YOUR GOAL
If a line below includes the string "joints", copy it.

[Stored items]
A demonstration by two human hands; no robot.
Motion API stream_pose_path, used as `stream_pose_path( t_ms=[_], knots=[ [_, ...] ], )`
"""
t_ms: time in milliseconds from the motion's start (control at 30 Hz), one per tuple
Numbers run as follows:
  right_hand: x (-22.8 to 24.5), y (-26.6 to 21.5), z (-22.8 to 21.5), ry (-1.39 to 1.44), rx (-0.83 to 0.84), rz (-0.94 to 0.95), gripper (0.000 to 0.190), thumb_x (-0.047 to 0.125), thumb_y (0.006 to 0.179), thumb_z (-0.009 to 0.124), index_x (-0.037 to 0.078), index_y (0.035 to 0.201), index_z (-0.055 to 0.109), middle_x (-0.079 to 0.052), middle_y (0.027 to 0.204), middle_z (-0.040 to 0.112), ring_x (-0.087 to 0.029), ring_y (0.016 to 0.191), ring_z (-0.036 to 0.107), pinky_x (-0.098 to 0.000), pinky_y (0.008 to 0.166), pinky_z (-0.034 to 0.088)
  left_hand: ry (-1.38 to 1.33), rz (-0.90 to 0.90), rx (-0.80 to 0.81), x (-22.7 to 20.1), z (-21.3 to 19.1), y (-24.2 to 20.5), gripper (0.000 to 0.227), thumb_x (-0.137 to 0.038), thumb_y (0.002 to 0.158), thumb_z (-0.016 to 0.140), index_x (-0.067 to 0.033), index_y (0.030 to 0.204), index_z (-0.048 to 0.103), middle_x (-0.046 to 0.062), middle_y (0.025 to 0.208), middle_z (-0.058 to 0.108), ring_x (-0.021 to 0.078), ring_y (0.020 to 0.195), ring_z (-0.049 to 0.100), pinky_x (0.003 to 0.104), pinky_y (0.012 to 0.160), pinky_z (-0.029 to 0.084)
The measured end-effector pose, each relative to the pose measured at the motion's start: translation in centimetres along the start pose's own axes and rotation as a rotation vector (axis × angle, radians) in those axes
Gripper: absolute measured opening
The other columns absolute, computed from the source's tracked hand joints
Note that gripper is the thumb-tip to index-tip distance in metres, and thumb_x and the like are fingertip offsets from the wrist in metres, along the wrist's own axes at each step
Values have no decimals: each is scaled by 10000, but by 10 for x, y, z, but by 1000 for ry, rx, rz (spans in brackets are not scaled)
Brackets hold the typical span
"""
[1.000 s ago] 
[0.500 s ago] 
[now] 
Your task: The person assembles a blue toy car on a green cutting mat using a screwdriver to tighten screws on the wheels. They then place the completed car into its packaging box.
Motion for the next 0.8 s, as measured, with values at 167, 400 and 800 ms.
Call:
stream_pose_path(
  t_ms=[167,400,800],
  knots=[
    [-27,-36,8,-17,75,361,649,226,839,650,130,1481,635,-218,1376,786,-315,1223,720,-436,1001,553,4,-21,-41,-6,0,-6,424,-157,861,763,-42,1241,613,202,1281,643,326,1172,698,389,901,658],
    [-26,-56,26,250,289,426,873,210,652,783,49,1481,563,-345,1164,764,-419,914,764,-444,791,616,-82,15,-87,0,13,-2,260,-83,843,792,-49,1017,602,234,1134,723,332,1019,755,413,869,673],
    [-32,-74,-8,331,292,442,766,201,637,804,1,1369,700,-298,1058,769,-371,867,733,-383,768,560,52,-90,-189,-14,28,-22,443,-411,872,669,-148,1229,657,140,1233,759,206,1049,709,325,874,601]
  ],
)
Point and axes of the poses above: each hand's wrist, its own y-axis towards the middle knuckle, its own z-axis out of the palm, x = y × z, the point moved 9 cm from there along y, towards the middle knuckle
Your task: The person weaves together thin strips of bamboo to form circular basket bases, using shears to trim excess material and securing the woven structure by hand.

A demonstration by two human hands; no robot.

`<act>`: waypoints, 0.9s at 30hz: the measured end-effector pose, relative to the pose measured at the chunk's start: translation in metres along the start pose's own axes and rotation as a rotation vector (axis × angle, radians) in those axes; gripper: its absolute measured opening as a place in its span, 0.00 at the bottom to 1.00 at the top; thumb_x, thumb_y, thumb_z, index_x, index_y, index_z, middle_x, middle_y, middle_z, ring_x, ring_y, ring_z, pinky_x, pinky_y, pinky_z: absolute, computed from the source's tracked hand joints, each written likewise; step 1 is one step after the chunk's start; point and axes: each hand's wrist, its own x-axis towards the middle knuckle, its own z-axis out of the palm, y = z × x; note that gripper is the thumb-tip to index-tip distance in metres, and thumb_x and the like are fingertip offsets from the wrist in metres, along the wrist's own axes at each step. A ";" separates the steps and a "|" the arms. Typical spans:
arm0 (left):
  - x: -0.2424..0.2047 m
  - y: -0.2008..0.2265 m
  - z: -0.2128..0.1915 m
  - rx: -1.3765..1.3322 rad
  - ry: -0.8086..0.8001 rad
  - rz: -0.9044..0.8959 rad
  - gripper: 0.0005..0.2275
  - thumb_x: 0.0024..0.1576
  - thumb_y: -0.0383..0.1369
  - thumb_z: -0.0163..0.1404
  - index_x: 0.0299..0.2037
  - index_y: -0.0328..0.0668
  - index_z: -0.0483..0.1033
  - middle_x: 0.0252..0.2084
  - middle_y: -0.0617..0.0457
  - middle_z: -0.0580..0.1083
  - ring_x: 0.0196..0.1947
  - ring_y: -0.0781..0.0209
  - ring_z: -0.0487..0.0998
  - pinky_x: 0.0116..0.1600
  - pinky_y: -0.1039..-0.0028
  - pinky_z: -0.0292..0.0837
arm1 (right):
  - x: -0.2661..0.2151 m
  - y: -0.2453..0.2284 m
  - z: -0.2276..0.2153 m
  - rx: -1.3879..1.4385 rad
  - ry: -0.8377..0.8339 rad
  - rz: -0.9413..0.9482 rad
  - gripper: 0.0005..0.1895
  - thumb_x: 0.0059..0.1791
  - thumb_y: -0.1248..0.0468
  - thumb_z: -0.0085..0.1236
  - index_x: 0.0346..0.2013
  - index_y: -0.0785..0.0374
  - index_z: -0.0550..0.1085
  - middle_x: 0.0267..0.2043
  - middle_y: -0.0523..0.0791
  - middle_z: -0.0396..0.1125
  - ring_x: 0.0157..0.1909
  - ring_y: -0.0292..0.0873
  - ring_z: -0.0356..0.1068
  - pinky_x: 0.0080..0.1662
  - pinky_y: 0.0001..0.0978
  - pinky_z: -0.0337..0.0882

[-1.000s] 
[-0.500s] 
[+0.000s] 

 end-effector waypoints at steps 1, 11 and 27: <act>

TASK SOLUTION
The other columns absolute, computed from the source's tracked hand joints
`<act>`: waypoints, 0.9s at 30hz: the measured end-effector pose, relative to the pose measured at the chunk's start: translation in metres along the start pose's own axes and rotation as a rotation vector (axis × angle, radians) in those axes; gripper: its absolute measured opening as a place in its span, 0.00 at the bottom to 1.00 at the top; thumb_x, thumb_y, thumb_z, index_x, index_y, index_z, middle_x, middle_y, middle_z, ring_x, ring_y, ring_z, pinky_x, pinky_y, pinky_z: absolute, computed from the source's tracked hand joints, each written likewise; step 1 is one step after the chunk's start; point and axes: each hand's wrist, its own x-axis towards the middle knuckle, its own z-axis out of the palm, y = z × x; note that gripper is the thumb-tip to index-tip distance in metres, and thumb_x and the like are fingertip offsets from the wrist in metres, along the wrist's own axes at each step. A ";" separates the steps and a "|" the arms. Typical spans:

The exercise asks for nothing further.